HOW TO COMPLETE THIS TASK:
Please retype the entries exactly as they stand, leaving out any pictures.
EXTRACTED RECORDS section start
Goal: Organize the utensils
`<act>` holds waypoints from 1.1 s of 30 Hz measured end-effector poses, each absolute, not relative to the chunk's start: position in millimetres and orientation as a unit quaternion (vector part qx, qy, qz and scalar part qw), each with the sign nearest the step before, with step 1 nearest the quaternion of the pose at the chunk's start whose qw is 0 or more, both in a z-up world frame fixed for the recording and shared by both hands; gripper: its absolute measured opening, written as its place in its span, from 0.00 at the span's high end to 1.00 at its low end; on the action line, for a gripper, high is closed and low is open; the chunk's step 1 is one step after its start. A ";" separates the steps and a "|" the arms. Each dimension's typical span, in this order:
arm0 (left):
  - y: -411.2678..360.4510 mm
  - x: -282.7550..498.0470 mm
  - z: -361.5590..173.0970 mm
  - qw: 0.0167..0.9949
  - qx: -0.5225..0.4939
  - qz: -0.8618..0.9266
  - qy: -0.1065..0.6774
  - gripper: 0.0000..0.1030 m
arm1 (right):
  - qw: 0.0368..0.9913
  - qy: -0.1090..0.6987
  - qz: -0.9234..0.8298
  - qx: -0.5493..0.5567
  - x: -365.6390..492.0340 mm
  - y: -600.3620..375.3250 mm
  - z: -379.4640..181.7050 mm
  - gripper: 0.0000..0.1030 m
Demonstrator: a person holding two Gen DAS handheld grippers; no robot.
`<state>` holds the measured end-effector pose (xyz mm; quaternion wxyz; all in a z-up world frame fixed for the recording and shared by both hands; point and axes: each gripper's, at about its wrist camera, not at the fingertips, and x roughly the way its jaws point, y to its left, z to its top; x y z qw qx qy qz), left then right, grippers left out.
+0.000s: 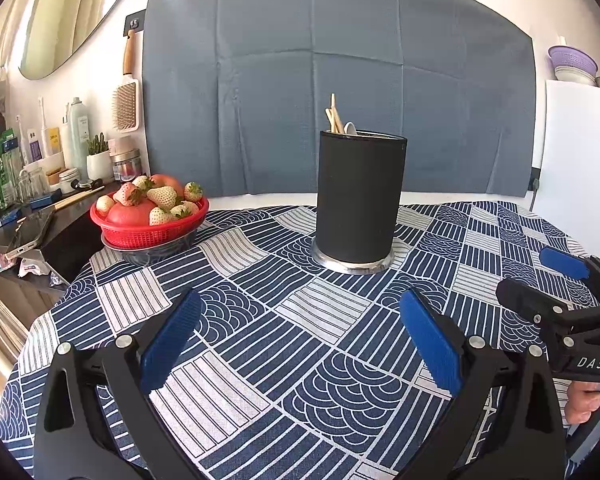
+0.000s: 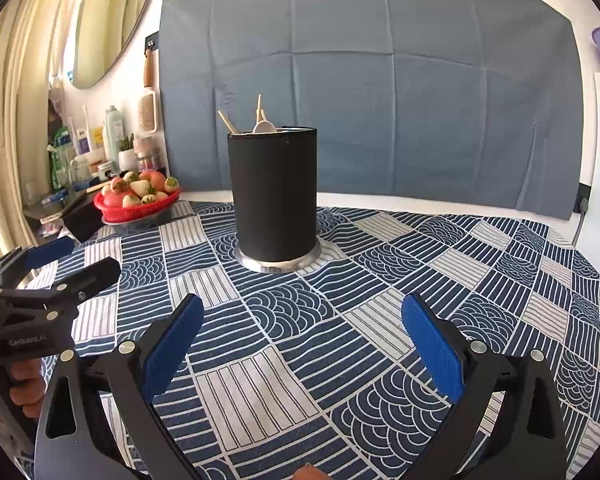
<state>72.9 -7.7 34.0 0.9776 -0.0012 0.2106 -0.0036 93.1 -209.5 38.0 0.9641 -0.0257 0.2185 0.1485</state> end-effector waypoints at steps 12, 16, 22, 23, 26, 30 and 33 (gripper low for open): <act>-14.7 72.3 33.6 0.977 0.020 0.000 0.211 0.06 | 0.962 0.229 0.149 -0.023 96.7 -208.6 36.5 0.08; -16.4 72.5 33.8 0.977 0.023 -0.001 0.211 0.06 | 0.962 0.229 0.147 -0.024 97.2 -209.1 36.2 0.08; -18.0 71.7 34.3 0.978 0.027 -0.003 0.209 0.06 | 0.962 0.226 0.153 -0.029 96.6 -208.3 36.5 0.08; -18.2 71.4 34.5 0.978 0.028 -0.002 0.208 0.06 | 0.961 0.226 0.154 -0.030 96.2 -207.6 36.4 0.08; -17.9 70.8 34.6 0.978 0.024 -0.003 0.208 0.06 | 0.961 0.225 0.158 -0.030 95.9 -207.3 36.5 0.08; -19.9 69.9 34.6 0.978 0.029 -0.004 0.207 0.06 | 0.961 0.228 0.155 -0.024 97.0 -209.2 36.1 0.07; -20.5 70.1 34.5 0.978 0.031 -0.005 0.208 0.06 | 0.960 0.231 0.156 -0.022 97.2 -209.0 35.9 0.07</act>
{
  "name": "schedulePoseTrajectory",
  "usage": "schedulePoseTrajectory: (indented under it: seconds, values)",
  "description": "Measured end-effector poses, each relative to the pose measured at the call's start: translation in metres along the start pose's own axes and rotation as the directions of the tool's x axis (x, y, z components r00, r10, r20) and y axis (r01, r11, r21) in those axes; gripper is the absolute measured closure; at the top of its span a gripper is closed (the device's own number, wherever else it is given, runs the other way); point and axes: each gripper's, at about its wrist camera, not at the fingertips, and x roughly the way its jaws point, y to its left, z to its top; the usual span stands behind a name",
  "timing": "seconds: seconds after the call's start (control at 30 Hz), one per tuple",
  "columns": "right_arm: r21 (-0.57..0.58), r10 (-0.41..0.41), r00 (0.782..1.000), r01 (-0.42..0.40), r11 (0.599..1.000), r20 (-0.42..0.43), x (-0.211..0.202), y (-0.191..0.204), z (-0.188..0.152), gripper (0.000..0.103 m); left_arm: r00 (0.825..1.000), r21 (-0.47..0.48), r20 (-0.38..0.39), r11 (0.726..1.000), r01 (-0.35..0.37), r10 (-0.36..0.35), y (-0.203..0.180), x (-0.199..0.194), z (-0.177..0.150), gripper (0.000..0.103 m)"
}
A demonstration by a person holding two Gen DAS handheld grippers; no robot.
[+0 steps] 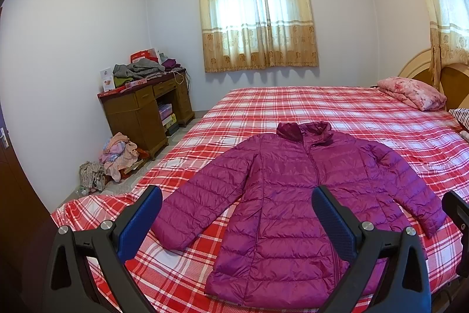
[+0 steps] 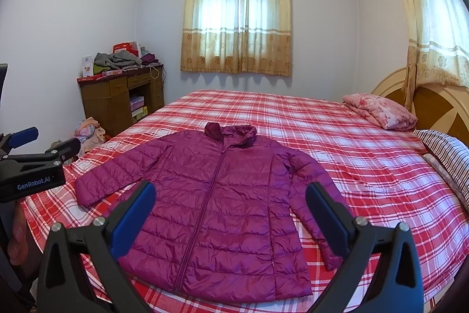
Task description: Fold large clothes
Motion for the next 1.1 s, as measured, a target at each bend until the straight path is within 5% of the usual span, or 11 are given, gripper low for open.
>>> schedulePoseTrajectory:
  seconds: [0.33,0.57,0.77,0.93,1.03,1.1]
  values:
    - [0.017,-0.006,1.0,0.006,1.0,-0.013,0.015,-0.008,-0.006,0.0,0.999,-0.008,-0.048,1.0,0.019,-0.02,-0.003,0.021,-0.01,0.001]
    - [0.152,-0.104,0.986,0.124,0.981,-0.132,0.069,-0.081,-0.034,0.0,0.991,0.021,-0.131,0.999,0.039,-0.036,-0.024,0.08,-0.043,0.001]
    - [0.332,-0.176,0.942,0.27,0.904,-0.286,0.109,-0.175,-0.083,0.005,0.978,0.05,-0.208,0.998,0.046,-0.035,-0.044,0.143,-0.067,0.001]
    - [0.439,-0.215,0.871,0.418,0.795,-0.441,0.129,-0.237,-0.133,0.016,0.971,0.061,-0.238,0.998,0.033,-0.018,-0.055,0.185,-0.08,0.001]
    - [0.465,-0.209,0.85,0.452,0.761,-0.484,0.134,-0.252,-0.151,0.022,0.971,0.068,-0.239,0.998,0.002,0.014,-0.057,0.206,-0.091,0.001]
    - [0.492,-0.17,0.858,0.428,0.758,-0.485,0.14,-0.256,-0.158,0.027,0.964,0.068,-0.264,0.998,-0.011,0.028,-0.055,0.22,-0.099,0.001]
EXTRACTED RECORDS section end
THE COMPLETED TASK:
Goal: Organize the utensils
`<act>` holds waypoints from 1.1 s of 30 Hz measured end-effector poses, each absolute, not relative to the chunk's start: position in millimetres and orientation as a unit quaternion (vector part qx, qy, qz and scalar part qw), each with the sign nearest the step before, with step 1 nearest the quaternion of the pose at the chunk's start whose qw is 0 or more, both in a z-up world frame fixed for the recording and shared by both hands; gripper: its absolute measured opening, written as its place in its span, from 0.00 at the span's high end to 1.00 at its low end; on the action line, for a gripper, high is closed and low is open; the chunk's step 1 is one step after its start. A ";" separates the steps and a "|" the arms. Each dimension's typical span, in this order:
arm0 (left):
  - y: -411.2678..360.4510 mm
  - x: -282.7550..498.0470 mm
  - z: -361.5590..173.0970 mm
  - qw: 0.0167..0.9949
  - qx: -0.5225..0.4939
  - qz: -0.8618..0.9266
  - qy: -0.1065..0.6774
  - gripper: 0.0000..0.1030 m
arm1 (right):
  - qw: 0.0368..0.9913
  - qy: -0.1090..0.6987
  - qz: -0.9234..0.8298
  - qx: -0.5493..0.5567
  - x: -365.6390..492.0340 mm
  - y: -600.3620..375.3250 mm
  - z: -379.4640..181.7050 mm
  - gripper: 0.0000..0.1030 m
Demonstrator: a person holding two Gen DAS handheld grippers; no robot.
`<state>` holds the measured end-effector pose (xyz mm; quaternion wxyz; all in a z-up world frame fixed for the recording and shared by both hands; point and axes: each gripper's, at about its wrist camera, not at the fingertips, and x roughly the way its jaws point, y to its left, z to its top; x y z qw qx qy qz), left then right, grippers left out.
+0.000s: 
+0.000s: 
<state>72.9 -7.7 34.0 0.9776 -0.0012 0.2106 -0.0036 93.1 -209.5 38.0 0.9641 -0.0257 0.2185 0.1485</state> end-effector waypoints at steps 12, 16, 22, 23, 26, 30 and 33 (gripper low for open): <act>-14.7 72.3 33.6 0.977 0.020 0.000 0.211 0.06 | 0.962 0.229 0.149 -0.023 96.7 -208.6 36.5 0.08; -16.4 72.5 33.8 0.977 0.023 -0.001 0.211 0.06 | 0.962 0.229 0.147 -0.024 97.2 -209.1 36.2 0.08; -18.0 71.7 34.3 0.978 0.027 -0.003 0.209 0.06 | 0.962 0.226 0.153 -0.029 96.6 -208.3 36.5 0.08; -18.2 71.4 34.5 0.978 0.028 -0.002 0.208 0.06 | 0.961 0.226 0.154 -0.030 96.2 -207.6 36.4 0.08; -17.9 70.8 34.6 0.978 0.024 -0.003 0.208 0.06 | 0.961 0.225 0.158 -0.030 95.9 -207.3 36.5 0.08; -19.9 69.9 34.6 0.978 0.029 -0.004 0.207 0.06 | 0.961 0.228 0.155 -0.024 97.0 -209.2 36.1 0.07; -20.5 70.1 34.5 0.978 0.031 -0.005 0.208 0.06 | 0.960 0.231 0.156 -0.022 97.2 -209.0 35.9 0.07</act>
{
  "name": "schedulePoseTrajectory",
  "usage": "schedulePoseTrajectory: (indented under it: seconds, values)",
  "description": "Measured end-effector poses, each relative to the pose measured at the call's start: translation in metres along the start pose's own axes and rotation as the directions of the tool's x axis (x, y, z components r00, r10, r20) and y axis (r01, r11, r21) in those axes; gripper is the absolute measured closure; at the top of its span a gripper is closed (the device's own number, wherever else it is given, runs the other way); point and axes: each gripper's, at about its wrist camera, not at the fingertips, and x roughly the way its jaws point, y to its left, z to its top; the usual span stands behind a name",
  "timing": "seconds: seconds after the call's start (control at 30 Hz), one per tuple",
  "columns": "right_arm: r21 (-0.57..0.58), r10 (-0.41..0.41), r00 (0.782..1.000), r01 (-0.42..0.40), r11 (0.599..1.000), r20 (-0.42..0.43), x (-0.211..0.202), y (-0.191..0.204), z (-0.188..0.152), gripper (0.000..0.103 m); left_arm: r00 (0.825..1.000), r21 (-0.47..0.48), r20 (-0.38..0.39), r11 (0.726..1.000), r01 (-0.35..0.37), r10 (-0.36..0.35), y (-0.203..0.180), x (-0.199..0.194), z (-0.177..0.150), gripper (0.000..0.103 m)"
}
A demonstration by a person holding two Gen DAS handheld grippers; no robot.
[+0 steps] 
[+0 steps] 
Task description: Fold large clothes
Motion for the next 1.1 s, as measured, a target at each bend until the straight path is within 5% of the usual span, or 11 are given, gripper low for open.
>>> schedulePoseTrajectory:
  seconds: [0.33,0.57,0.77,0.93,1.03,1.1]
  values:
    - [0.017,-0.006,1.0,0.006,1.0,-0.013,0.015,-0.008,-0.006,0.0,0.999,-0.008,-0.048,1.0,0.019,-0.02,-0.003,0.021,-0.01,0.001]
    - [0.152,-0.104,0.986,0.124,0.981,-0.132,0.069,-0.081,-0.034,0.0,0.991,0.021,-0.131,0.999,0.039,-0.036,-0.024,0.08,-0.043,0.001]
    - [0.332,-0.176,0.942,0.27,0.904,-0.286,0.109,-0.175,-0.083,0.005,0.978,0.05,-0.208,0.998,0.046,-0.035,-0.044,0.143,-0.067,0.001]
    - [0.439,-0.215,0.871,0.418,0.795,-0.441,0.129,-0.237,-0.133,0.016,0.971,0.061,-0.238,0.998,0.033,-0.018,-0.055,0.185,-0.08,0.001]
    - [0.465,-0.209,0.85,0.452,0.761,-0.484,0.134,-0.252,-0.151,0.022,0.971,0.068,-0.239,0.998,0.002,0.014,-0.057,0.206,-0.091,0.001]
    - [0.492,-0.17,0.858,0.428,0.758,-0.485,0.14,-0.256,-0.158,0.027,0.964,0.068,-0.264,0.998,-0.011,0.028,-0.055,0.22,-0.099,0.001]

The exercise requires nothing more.